> **Work to complete**:
Print the whole listing, character for character.

> **The data**:

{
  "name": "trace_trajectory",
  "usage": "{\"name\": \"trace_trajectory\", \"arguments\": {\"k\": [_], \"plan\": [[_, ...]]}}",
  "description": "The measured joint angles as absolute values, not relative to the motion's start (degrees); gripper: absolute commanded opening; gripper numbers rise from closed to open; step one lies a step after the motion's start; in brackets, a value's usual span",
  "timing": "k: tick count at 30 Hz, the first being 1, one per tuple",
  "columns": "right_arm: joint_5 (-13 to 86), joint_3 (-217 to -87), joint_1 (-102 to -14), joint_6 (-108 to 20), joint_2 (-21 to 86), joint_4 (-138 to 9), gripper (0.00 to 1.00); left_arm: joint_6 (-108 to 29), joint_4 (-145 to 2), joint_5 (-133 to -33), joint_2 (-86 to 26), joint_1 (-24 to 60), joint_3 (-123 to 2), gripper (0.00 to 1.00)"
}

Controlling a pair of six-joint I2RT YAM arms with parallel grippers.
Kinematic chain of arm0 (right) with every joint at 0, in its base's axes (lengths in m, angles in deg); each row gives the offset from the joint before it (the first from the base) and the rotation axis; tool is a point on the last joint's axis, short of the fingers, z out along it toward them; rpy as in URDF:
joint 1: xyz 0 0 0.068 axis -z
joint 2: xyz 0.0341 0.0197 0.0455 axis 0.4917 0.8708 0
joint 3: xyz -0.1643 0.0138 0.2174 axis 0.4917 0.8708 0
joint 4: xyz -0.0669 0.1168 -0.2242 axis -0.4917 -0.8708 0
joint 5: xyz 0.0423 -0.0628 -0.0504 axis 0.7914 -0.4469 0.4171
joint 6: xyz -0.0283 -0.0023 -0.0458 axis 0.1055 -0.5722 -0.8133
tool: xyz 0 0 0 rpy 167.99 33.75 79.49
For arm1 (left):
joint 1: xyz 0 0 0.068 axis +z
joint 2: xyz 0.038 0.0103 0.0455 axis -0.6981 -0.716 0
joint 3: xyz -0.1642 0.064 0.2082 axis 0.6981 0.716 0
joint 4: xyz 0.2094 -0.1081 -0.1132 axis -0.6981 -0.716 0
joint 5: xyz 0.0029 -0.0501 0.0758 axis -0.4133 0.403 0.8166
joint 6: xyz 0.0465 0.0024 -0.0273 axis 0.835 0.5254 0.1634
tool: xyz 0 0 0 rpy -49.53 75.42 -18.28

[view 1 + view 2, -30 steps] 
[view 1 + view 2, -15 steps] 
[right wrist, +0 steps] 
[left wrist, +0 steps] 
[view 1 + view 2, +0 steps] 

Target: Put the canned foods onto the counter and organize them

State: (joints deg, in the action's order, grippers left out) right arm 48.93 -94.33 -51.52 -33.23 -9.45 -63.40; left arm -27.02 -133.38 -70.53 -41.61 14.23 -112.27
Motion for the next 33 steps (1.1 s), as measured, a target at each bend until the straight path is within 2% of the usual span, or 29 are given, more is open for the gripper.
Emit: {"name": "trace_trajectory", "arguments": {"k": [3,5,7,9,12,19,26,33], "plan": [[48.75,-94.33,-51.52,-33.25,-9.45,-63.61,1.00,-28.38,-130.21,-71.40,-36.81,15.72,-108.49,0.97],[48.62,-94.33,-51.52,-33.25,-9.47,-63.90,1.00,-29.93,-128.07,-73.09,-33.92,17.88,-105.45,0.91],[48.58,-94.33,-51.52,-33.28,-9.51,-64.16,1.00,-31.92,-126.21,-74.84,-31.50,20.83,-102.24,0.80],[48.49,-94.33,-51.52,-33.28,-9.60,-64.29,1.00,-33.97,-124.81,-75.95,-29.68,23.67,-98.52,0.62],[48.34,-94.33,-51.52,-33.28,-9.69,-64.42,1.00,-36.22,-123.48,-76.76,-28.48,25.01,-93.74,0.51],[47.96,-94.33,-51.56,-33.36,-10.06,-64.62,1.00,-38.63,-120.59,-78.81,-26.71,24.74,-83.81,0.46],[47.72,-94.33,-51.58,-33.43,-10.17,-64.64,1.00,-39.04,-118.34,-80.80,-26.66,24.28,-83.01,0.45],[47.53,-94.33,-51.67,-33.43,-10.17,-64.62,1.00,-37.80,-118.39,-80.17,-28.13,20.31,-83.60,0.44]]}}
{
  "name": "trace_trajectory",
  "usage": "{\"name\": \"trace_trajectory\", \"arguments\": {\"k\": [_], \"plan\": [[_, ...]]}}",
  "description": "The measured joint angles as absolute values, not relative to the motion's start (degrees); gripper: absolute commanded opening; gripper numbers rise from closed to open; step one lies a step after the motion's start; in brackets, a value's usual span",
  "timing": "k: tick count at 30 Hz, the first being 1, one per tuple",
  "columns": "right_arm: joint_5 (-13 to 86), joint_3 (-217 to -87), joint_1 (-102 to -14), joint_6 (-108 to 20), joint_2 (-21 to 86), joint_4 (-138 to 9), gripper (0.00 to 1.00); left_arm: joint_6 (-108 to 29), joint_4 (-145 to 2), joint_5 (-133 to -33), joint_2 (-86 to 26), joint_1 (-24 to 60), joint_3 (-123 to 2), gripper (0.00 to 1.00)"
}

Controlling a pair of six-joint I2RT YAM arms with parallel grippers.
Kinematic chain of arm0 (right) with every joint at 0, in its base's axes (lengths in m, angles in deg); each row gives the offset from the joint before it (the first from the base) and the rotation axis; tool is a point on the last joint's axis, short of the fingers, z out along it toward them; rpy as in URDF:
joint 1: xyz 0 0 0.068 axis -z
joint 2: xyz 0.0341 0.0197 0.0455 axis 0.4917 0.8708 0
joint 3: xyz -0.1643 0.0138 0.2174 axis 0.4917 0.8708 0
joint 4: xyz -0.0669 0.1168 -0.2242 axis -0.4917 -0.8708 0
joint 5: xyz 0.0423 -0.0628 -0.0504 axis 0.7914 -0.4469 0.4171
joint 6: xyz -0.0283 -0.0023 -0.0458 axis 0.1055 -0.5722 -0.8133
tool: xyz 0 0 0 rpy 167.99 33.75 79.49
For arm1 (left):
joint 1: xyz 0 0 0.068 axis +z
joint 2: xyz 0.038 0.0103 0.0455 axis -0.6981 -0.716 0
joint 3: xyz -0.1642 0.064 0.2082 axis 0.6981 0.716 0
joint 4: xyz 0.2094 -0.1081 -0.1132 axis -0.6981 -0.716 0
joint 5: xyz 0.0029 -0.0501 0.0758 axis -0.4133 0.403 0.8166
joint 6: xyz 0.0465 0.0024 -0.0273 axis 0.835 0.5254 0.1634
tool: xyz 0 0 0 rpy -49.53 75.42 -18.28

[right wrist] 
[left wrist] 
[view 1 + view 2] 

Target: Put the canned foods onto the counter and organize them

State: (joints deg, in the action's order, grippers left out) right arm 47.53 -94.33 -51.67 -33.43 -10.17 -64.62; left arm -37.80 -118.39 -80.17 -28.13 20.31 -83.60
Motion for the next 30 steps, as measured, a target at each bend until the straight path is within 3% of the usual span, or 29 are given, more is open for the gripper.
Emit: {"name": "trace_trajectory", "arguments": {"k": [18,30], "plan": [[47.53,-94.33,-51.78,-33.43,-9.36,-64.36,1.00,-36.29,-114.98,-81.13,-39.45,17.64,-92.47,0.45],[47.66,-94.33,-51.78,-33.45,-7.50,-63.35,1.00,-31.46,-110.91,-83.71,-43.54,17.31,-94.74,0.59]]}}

> **Solution for this exercise**:
{
  "name": "trace_trajectory",
  "usage": "{\"name\": \"trace_trajectory\", \"arguments\": {\"k\": [_], \"plan\": [[_, ...]]}}",
  "description": "The measured joint angles as absolute values, not relative to the motion's start (degrees); gripper: absolute commanded opening; gripper numbers rise from closed to open; step one lies a step after the motion's start; in brackets, a value's usual span",
  "timing": "k: tick count at 30 Hz, the first being 1, one per tuple",
  "columns": "right_arm: joint_5 (-13 to 86), joint_3 (-217 to -87), joint_1 (-102 to -14), joint_6 (-108 to 20), joint_2 (-21 to 86), joint_4 (-138 to 9), gripper (0.00 to 1.00); left_arm: joint_6 (-108 to 29), joint_4 (-145 to 2), joint_5 (-133 to -33), joint_2 (-86 to 26), joint_1 (-24 to 60), joint_3 (-123 to 2), gripper (0.00 to 1.00)"
}

Controlling a pair of six-joint I2RT YAM arms with parallel grippers.
Kinematic chain of arm0 (right) with every joint at 0, in its base's axes (lengths in m, angles in deg); each row gives the offset from the joint before it (the first from the base) and the rotation axis; tool is a point on the last joint's axis, short of the fingers, z out along it toward them; rpy as in URDF:
joint 1: xyz 0 0 0.068 axis -z
joint 2: xyz 0.0341 0.0197 0.0455 axis 0.4917 0.8708 0
joint 3: xyz -0.1643 0.0138 0.2174 axis 0.4917 0.8708 0
joint 4: xyz -0.0669 0.1168 -0.2242 axis -0.4917 -0.8708 0
joint 5: xyz 0.0423 -0.0628 -0.0504 axis 0.7914 -0.4469 0.4171
joint 6: xyz -0.0283 -0.0023 -0.0458 axis 0.1055 -0.5722 -0.8133
tool: xyz 0 0 0 rpy 167.99 33.75 79.49
For arm1 (left):
joint 1: xyz 0 0 0.068 axis +z
joint 2: xyz 0.038 0.0103 0.0455 axis -0.6981 -0.716 0
joint 3: xyz -0.1642 0.064 0.2082 axis 0.6981 0.716 0
joint 4: xyz 0.2094 -0.1081 -0.1132 axis -0.6981 -0.716 0
joint 5: xyz 0.0029 -0.0501 0.0758 axis -0.4133 0.403 0.8166
joint 6: xyz 0.0465 0.0024 -0.0273 axis 0.835 0.5254 0.1634
tool: xyz 0 0 0 rpy -49.53 75.42 -18.28

[view 1 + view 2, -30 steps] 
[view 1 + view 2, -15 steps] 
[right wrist, +0 steps] 
[left wrist, +0 steps] 
[view 1 + view 2, +0 steps] 

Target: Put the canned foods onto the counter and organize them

State: (joints deg, in the action's order, grippers left out) right arm 48.93 -94.33 -51.52 -33.23 -9.45 -63.40; left arm -27.02 -133.38 -70.53 -41.61 14.23 -112.27
Motion for the next 33 steps (1.1 s), as measured, a target at each bend until the straight path is within 2% of the usual span, or 29 are given, more is open for the gripper.
Emit: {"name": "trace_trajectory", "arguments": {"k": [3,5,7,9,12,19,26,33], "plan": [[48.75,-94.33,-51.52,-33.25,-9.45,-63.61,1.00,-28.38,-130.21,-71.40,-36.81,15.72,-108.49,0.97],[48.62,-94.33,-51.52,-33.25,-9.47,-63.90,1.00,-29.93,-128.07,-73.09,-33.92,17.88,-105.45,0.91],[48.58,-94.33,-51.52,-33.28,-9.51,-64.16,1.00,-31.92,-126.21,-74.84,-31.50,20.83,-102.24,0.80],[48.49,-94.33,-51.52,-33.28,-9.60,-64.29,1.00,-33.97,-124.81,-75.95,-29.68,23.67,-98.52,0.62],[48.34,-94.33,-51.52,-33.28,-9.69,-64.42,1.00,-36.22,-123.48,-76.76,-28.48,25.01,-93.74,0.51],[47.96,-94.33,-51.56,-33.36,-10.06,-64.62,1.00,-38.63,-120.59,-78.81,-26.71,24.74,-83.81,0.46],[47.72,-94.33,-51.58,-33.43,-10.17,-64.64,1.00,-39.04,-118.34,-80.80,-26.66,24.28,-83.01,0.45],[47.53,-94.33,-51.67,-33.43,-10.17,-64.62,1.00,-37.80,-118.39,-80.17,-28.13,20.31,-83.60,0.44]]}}
{
  "name": "trace_trajectory",
  "usage": "{\"name\": \"trace_trajectory\", \"arguments\": {\"k\": [_], \"plan\": [[_, ...]]}}",
  "description": "The measured joint angles as absolute values, not relative to the motion's start (degrees); gripper: absolute commanded opening; gripper numbers rise from closed to open; step one lies a step after the motion's start; in brackets, a value's usual span",
  "timing": "k: tick count at 30 Hz, the first being 1, one per tuple",
  "columns": "right_arm: joint_5 (-13 to 86), joint_3 (-217 to -87), joint_1 (-102 to -14), joint_6 (-108 to 20), joint_2 (-21 to 86), joint_4 (-138 to 9), gripper (0.00 to 1.00); left_arm: joint_6 (-108 to 29), joint_4 (-145 to 2), joint_5 (-133 to -33), joint_2 (-86 to 26), joint_1 (-24 to 60), joint_3 (-123 to 2), gripper (0.00 to 1.00)"
}

Controlling a pair of six-joint I2RT YAM arms with parallel grippers.
Kinematic chain of arm0 (right) with every joint at 0, in its base's axes (lengths in m, angles in deg); each row gives the offset from the joint before it (the first from the base) and the rotation axis; tool is a point on the last joint's axis, short of the fingers, z out along it toward them; rpy as in URDF:
joint 1: xyz 0 0 0.068 axis -z
joint 2: xyz 0.0341 0.0197 0.0455 axis 0.4917 0.8708 0
joint 3: xyz -0.1643 0.0138 0.2174 axis 0.4917 0.8708 0
joint 4: xyz -0.0669 0.1168 -0.2242 axis -0.4917 -0.8708 0
joint 5: xyz 0.0423 -0.0628 -0.0504 axis 0.7914 -0.4469 0.4171
joint 6: xyz -0.0283 -0.0023 -0.0458 axis 0.1055 -0.5722 -0.8133
tool: xyz 0 0 0 rpy 167.99 33.75 79.49
For arm1 (left):
joint 1: xyz 0 0 0.068 axis +z
joint 2: xyz 0.038 0.0103 0.0455 axis -0.6981 -0.716 0
joint 3: xyz -0.1642 0.064 0.2082 axis 0.6981 0.716 0
joint 4: xyz 0.2094 -0.1081 -0.1132 axis -0.6981 -0.716 0
joint 5: xyz 0.0029 -0.0501 0.0758 axis -0.4133 0.403 0.8166
joint 6: xyz 0.0465 0.0024 -0.0273 axis 0.835 0.5254 0.1634
tool: xyz 0 0 0 rpy -49.53 75.42 -18.28

[right wrist] 
[left wrist] 
[view 1 + view 2] 

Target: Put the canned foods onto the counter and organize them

State: (joints deg, in the action's order, grippers left out) right arm 47.53 -94.33 -51.67 -33.43 -10.17 -64.62; left arm -37.80 -118.39 -80.17 -28.13 20.31 -83.60
Motion for the next 30 steps, as measured, a target at each bend until the straight path is within 3% of the usual span, or 29 are given, more is open for the gripper.
Emit: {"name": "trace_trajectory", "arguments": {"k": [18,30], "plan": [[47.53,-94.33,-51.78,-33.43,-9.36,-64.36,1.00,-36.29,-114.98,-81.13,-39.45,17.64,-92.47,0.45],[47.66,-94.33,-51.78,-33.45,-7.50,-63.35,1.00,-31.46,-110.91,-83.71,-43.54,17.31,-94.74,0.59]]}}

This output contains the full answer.